Extracted entries:
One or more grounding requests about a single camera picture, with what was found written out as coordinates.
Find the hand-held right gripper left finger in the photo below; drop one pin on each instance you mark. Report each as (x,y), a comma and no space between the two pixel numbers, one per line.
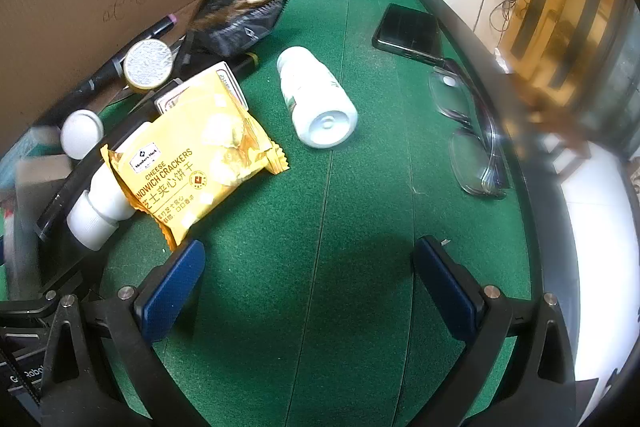
(170,292)

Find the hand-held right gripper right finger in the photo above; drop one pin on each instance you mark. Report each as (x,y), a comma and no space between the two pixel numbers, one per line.
(445,292)

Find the small white ribbed-cap bottle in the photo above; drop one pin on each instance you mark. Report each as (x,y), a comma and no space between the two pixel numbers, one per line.
(95,212)

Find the yellow cracker packet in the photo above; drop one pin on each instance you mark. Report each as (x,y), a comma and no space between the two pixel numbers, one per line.
(190,157)

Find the small white barcode box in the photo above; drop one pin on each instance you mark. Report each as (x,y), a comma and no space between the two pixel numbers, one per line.
(232,84)

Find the large white plastic bottle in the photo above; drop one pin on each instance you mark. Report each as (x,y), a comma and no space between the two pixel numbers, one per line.
(320,107)

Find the yellow jar with silver lid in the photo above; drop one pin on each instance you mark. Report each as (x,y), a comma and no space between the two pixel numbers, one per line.
(147,64)

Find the black marker pink cap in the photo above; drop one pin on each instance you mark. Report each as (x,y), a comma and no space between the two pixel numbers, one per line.
(150,32)

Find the eyeglasses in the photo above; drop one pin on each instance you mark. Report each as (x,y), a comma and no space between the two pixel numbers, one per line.
(495,157)

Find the white round cap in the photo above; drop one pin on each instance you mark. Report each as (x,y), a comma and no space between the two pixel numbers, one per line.
(82,134)

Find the wooden stool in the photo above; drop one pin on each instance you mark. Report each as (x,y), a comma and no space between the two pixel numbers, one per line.
(565,132)

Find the black smartphone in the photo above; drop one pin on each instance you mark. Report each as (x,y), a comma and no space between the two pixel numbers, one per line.
(407,32)

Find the black snack bag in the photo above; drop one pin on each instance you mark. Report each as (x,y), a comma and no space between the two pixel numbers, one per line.
(240,27)

What you need to do: Omit the pictures, then set down all the remaining data exactly as given.

Task answer:
One or more grounding requests about a single camera picture, with what was found written out as coordinates.
Find the hand-held right gripper left finger in the photo below; drop one pin on each instance you mark. Report each as (x,y), a comma and no space between the two pixel numbers, one per line.
(170,292)

Find the hand-held right gripper right finger in the photo above; drop one pin on each instance you mark. Report each as (x,y), a comma and no space between the two pixel numbers, one per line.
(445,292)

Find the small white ribbed-cap bottle in the photo above; drop one pin on each instance you mark. Report each as (x,y), a comma and no space between the two pixel numbers, one per line.
(95,212)

Find the yellow cracker packet in the photo above; drop one pin on each instance you mark. Report each as (x,y), a comma and no space between the two pixel numbers, one per line.
(190,157)

Find the small white barcode box in the photo above; drop one pin on each instance you mark. Report each as (x,y), a comma and no space between the two pixel numbers, one per line.
(232,84)

Find the large white plastic bottle in the photo above; drop one pin on each instance you mark. Report each as (x,y), a comma and no space between the two pixel numbers, one per line.
(320,107)

Find the yellow jar with silver lid in the photo above; drop one pin on each instance you mark. Report each as (x,y), a comma and no space between the two pixel numbers, one per line.
(147,64)

Find the black marker pink cap in the photo above; drop one pin on each instance you mark. Report each as (x,y), a comma and no space between the two pixel numbers, one per line.
(150,32)

Find the eyeglasses in the photo above; drop one pin on each instance you mark. Report each as (x,y), a comma and no space between the two pixel numbers, one per line.
(495,157)

Find the white round cap in the photo above; drop one pin on each instance you mark. Report each as (x,y), a comma and no space between the two pixel numbers, one per line.
(82,134)

Find the wooden stool in the photo above; drop one pin on each instance you mark. Report each as (x,y), a comma and no space between the two pixel numbers, one per line.
(565,132)

Find the black smartphone in the photo above; drop one pin on each instance you mark. Report each as (x,y), a comma and no space between the two pixel numbers, one per line.
(407,32)

Find the black snack bag in the photo above; drop one pin on each instance you mark. Report each as (x,y), a comma and no space between the two pixel numbers, one per line.
(240,27)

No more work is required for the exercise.